Uphrem Dave Mafoula, président du parti Les souverainistes
«2025 incarne la fin d’un cycle et le commencement d’un nouveau»
Candidat malheureux à l’élection présidentielle du 21 mars 2021, Uphrem Dave Mafoula, président du parti L.s (Les souverainistes), situé à l’opposition, a animé un point de presse, jeudi 30 janvier 2025, à l’Hôtel Mikhael’s, à Brazzaville. L’opposant a axé son point de presse sur le bilan du Président Denis Sassou Nguesso, qu’il a sévèrement critiqué, «alors qu’il ne lui reste que 14 mois, avant de quitter définitivement le pouvoir». Selon lui, «2025 incarne la fin d’un cycle et le commencement d’un nouveau». Le point de presse aux allures d’un meeting en salle était rehaussé par des cades, militants et sympathisants du parti L.s.
A l’entame de son propos, Uphrem Dave Mafoula «a adressé au peuple congolais» et à la presse, ses vœux personnels ainsi que ceux de son parti. «Je formule des vœux sincères et républicains, afin que l’année 2025 soit, pour vous, journalistes, et pour le peuple congolais, une année de discernement, une année qui sera marquée par une prise de conscience des problèmes et des contraintes qui pèsent sur notre pays», a-t-il déclaré.
Toujours sur le chapitre des vœux, il n’a pas oublié les acteurs politiques purgeant des peines d’emprisonnement ferme, notamment le général Jean-Marie Michel Mokoko et l’ancien ministre André Okombi Salissa. «A vous chers aînés, je vous adresse également mes vœux pour une nouvelle année empreinte d’espoir et de force. Sachez que mon soutien vous accompagne dans cette épreuve et je reste fermement engagé à continuer le combat pour lequel chacun de vous a fait don de soi», a-t-il dit.

Puis, pendant près de deux heures, il a parlé de la gouvernance du pays par le pouvoir actuel. «Dans les arrêts de bus et les stations de vente de produits pétroliers, le Président de la République est critiqué», rapporte-t-il. «L’année 2025 est une année déterminante, dans ce sens qu’elle prépare la prochaine élection présidentielle prévue en 2026. Elle est une année spéciale, parce que la somme des chiffres qui la constitue, à savoir 2 ,0, 2,5, donne le chiffre 9, un chiffre particulièrement riche sur le plan symbolique.

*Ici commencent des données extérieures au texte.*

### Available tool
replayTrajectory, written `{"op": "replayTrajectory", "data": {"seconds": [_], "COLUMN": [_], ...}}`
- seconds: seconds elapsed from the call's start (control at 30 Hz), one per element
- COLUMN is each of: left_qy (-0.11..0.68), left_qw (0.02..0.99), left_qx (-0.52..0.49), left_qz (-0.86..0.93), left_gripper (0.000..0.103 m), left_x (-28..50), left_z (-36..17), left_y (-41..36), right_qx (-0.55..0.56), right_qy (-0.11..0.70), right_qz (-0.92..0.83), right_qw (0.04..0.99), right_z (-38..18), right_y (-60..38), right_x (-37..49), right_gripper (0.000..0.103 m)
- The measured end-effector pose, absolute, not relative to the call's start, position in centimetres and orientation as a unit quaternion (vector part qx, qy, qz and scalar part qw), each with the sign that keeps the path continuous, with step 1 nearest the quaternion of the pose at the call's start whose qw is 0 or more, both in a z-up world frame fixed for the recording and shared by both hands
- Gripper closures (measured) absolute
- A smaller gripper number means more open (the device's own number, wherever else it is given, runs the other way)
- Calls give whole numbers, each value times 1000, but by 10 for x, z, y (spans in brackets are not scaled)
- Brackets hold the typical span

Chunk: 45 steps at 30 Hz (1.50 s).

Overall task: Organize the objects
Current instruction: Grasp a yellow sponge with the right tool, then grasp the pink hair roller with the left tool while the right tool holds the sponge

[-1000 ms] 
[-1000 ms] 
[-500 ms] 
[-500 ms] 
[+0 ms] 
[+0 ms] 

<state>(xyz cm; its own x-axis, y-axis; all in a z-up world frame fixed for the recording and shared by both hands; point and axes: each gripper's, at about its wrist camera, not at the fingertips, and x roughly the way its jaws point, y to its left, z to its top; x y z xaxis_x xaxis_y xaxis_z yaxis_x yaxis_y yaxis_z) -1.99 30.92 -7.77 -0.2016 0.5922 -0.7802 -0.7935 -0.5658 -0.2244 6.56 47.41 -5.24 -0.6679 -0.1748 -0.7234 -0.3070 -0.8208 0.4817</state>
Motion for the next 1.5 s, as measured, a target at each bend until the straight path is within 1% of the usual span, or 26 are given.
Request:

Etant le dernier des chiffres, je peux affirmer que 2025 incarne la fin d’un cycle et le commencement d’un nouveau, car les turbulences que connaît le régime actuel indiquent la fin d’un modèle politique et appellent à l’émergence dans les années 80 et qui a duré plus de 60 ans», a-t-il déclaré.
«Notre pays se trouve actuellement confronté à la crise morale, politique, économique, financière et sociale la plus aigué de son histoire. Malgré ses nombreuses potentialités en ressources naturelles et humaines et ses atouts manifestement supérieurs à ceux de nombreux autres pays africains en développement, notre société se trouve au bord d’une implosion… La vérité, c’est que notre pays est à l’arrêt, il est bloqué, une situation qui résulte de l’impuissance politique d’un seul individu, à savoir le Président Denis Sassou Nguesso. Cela devient intolérable», pense-t-il.
La cause? «L’absence d’une stratégie à long terme qui aurait pu poser les fondements d’une société moderne et performante». Conséquence, selon lui: «La République s’est délitée et le vivre-ensemble s’est étiolé sous le rouleau compresseur d’une gouvernance médiocre et hasardeuse, qui a pris le pays en otage depuis plusieurs décennies. Une gouvernance inapte à satisfaire les besoins fondamentaux garantissant le bien-être et la dignité des Congolais, une gouvernance à vue qui s’est traduite par une totale absence de politique sociale et qui a conduit à l’émergence d’une société où sévissent la personnalisation du pouvoir et ses conséquences négatives, à savoir: la corruption, le clientélisme, le népotisme et l’utilisation de l’appareil d’Etat comme moyen d’enrichissement et d’autopromotion des gouvernants».